___ Exercise material ___

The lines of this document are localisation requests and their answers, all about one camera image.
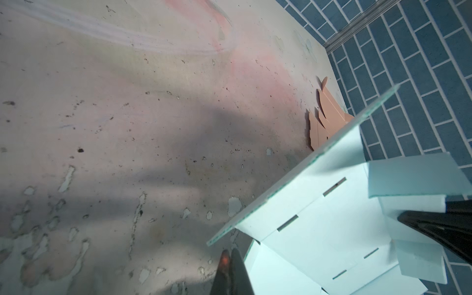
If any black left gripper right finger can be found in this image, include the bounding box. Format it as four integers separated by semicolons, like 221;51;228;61
230;248;254;295

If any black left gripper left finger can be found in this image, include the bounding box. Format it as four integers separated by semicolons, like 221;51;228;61
210;250;231;295

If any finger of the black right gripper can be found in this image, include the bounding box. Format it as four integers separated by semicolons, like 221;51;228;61
397;200;472;264

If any light blue paper box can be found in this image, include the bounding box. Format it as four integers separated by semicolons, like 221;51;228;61
208;85;472;295

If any pink flat cardboard box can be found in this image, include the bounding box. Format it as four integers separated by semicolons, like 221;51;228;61
308;77;354;151

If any aluminium corner post right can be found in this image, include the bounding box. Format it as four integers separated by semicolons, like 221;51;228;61
323;0;400;55

___

### Task objective
From the first line to the last, write out the data exactly, dropping any pictures.

### Solved exercise
The lines of this document are localisation requests and their answers, all about one camera image.
If any black left gripper right finger can be found in this image, include the bounding box. Format it as four integers separated by semicolons, like 221;51;228;61
230;248;254;295

If any black left gripper left finger can be found in this image, include the bounding box. Format it as four integers separated by semicolons, like 221;51;228;61
210;250;231;295

If any finger of the black right gripper can be found in this image, include the bounding box. Format it as four integers separated by semicolons, like 221;51;228;61
397;200;472;264

If any light blue paper box can be found in this image, include the bounding box. Format it as four integers separated by semicolons, like 221;51;228;61
208;85;472;295

If any pink flat cardboard box can be found in this image, include the bounding box. Format it as four integers separated by semicolons, like 221;51;228;61
308;77;354;151

If any aluminium corner post right can be found in this image, include the bounding box. Format it as four integers separated by semicolons, like 221;51;228;61
323;0;400;55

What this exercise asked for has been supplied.